"""

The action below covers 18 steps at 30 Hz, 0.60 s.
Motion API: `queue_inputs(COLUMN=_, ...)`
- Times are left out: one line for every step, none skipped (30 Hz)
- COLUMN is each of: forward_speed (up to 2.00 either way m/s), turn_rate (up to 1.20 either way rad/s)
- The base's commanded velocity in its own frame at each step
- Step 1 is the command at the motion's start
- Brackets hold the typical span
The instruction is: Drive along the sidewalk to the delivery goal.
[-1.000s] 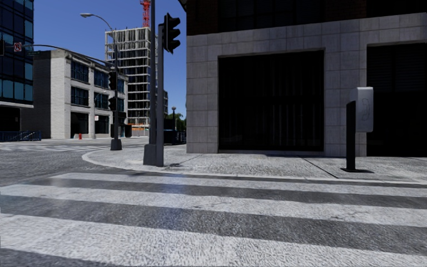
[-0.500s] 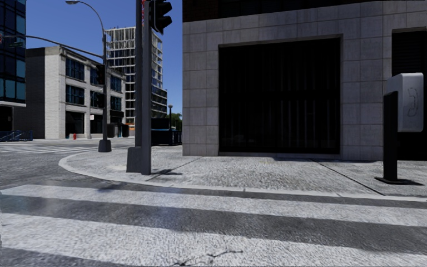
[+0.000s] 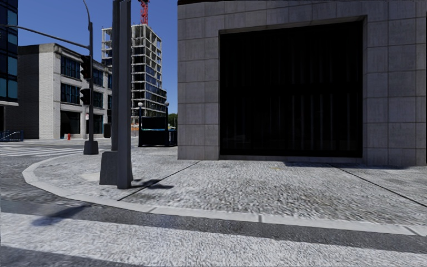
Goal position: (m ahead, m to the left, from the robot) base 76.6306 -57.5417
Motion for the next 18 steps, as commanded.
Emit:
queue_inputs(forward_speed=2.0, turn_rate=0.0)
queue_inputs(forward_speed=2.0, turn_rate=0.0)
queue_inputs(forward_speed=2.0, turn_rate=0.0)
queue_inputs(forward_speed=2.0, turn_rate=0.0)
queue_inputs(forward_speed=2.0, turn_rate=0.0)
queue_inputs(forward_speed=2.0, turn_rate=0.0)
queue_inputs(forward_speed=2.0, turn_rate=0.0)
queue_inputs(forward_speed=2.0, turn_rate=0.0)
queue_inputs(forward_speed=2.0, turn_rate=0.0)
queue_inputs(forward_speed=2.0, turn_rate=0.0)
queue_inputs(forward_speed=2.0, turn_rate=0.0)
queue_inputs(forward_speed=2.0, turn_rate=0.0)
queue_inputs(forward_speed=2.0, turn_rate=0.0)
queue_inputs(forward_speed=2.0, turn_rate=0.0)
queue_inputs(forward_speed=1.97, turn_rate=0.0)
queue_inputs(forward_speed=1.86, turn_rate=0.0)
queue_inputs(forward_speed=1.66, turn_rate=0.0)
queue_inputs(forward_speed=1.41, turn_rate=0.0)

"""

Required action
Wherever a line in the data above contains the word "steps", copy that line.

Exercise response
The action below covers 18 steps at 30 Hz, 0.60 s.
Motion for the next 18 steps, as commanded.

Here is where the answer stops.